# EXERCISE GOAL
Drop all images. Then write out each line below exactly as given.

● ● ●

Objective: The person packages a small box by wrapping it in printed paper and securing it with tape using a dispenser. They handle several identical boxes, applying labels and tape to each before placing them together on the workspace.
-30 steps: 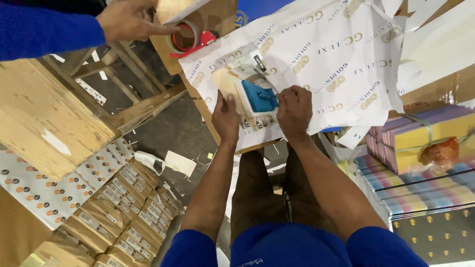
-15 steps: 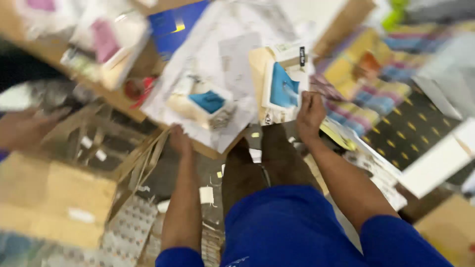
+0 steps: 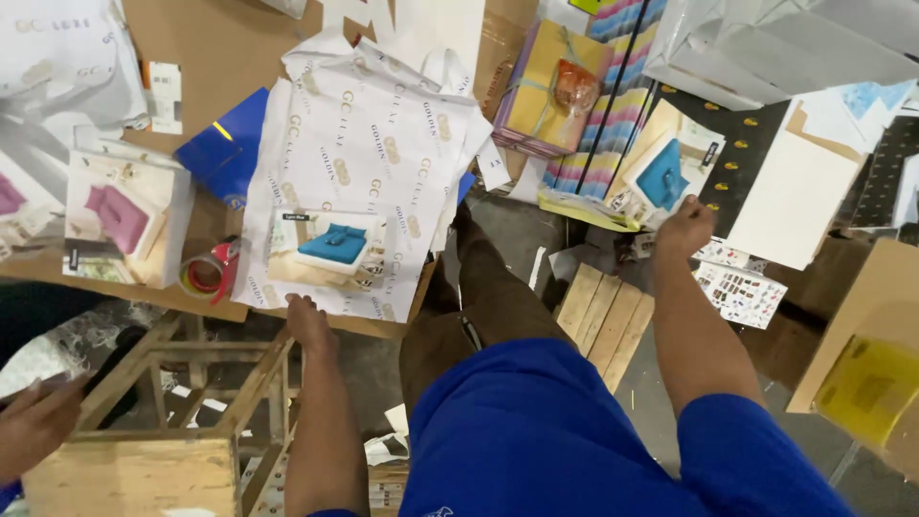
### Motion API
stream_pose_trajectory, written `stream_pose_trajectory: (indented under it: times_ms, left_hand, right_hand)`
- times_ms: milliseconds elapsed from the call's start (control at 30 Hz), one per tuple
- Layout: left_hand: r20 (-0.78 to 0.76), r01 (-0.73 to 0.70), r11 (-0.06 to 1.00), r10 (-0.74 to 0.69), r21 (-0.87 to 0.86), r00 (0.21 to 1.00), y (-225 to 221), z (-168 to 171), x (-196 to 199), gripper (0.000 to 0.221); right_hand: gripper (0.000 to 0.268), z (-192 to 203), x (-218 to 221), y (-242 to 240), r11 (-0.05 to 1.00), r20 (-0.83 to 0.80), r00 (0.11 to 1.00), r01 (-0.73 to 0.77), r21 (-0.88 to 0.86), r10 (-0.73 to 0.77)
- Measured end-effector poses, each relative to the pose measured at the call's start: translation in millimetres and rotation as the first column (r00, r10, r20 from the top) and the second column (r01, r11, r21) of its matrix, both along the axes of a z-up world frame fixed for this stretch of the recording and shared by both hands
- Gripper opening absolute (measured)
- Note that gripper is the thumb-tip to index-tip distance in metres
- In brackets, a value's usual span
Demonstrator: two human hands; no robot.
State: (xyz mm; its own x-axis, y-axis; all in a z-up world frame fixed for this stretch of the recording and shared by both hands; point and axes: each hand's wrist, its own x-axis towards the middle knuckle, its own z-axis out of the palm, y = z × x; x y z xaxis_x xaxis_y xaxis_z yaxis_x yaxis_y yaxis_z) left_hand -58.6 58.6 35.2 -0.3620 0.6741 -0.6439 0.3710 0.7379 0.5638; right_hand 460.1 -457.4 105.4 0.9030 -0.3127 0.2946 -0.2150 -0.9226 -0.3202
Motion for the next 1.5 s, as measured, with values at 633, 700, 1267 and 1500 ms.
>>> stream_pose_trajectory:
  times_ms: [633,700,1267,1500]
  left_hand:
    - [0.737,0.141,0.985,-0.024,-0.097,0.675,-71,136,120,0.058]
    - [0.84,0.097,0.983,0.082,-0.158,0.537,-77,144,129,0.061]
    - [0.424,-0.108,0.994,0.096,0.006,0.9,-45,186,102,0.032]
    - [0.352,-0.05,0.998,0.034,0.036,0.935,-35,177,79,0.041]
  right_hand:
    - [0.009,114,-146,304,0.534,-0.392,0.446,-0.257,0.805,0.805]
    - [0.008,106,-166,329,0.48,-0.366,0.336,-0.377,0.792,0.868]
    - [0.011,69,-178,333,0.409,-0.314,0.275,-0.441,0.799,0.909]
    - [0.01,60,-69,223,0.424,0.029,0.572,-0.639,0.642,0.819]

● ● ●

# ANSWER TO THIS TASK
Objective: The person packages a small box by wrapping it in printed paper and securing it with tape using a dispenser. They handle several identical boxes, applying labels and tape to each before placing them together on the workspace.
-30 steps: 
-15 steps: 
+0 steps: 
### Motion API
stream_pose_trajectory, written `stream_pose_trajectory: (indented under it: times_ms, left_hand, right_hand)`
- times_ms: milliseconds elapsed from the call's start (control at 30 Hz), one per tuple
- Layout: left_hand: r20 (-0.78 to 0.76), r01 (-0.73 to 0.70), r11 (-0.06 to 1.00), r10 (-0.74 to 0.69), r21 (-0.87 to 0.86), r00 (0.21 to 1.00), y (-225 to 221), z (-168 to 171), x (-196 to 199), gripper (0.000 to 0.221); right_hand: gripper (0.000 to 0.268), z (-192 to 203), x (-218 to 221), y (-242 to 240), r11 (-0.05 to 1.00), r20 (-0.83 to 0.80), r00 (0.11 to 1.00), r01 (-0.73 to 0.77), r21 (-0.88 to 0.86), r10 (-0.73 to 0.77)
- Measured end-effector poses, each relative to the pose measured at the call's start: translation in millimetres and rotation as the first column (r00, r10, r20 from the top) and the second column (r01, r11, r21) of its matrix, both along the axes of a z-up world frame fixed for this stretch of the recording and shared by both hands
- Gripper opening absolute (measured)
- Note that gripper is the thumb-tip to index-tip distance in metres
- In brackets, a value's usual span
Demonstrator: two human hands; no robot.
State: (xyz mm; its own x-axis, y-axis; all in a z-up world frame fixed for this stretch of the recording and shared by both hands; point and axes: each hand's wrist, its own x-axis towards the middle knuckle, its own z-axis out of the palm, y = z × x; x y z xaxis_x xaxis_y xaxis_z yaxis_x yaxis_y yaxis_z) left_hand -58.6 58.6 35.2 -0.3620 0.6741 -0.6439 0.3710 0.7379 0.5638; right_hand 460.1 -457.4 105.4 0.9030 -0.3127 0.2946 -0.2150 -0.9226 -0.3202
Motion for the next 1.5 s, as measured, with values at 633, 700, 1267 and 1500 ms.
>>> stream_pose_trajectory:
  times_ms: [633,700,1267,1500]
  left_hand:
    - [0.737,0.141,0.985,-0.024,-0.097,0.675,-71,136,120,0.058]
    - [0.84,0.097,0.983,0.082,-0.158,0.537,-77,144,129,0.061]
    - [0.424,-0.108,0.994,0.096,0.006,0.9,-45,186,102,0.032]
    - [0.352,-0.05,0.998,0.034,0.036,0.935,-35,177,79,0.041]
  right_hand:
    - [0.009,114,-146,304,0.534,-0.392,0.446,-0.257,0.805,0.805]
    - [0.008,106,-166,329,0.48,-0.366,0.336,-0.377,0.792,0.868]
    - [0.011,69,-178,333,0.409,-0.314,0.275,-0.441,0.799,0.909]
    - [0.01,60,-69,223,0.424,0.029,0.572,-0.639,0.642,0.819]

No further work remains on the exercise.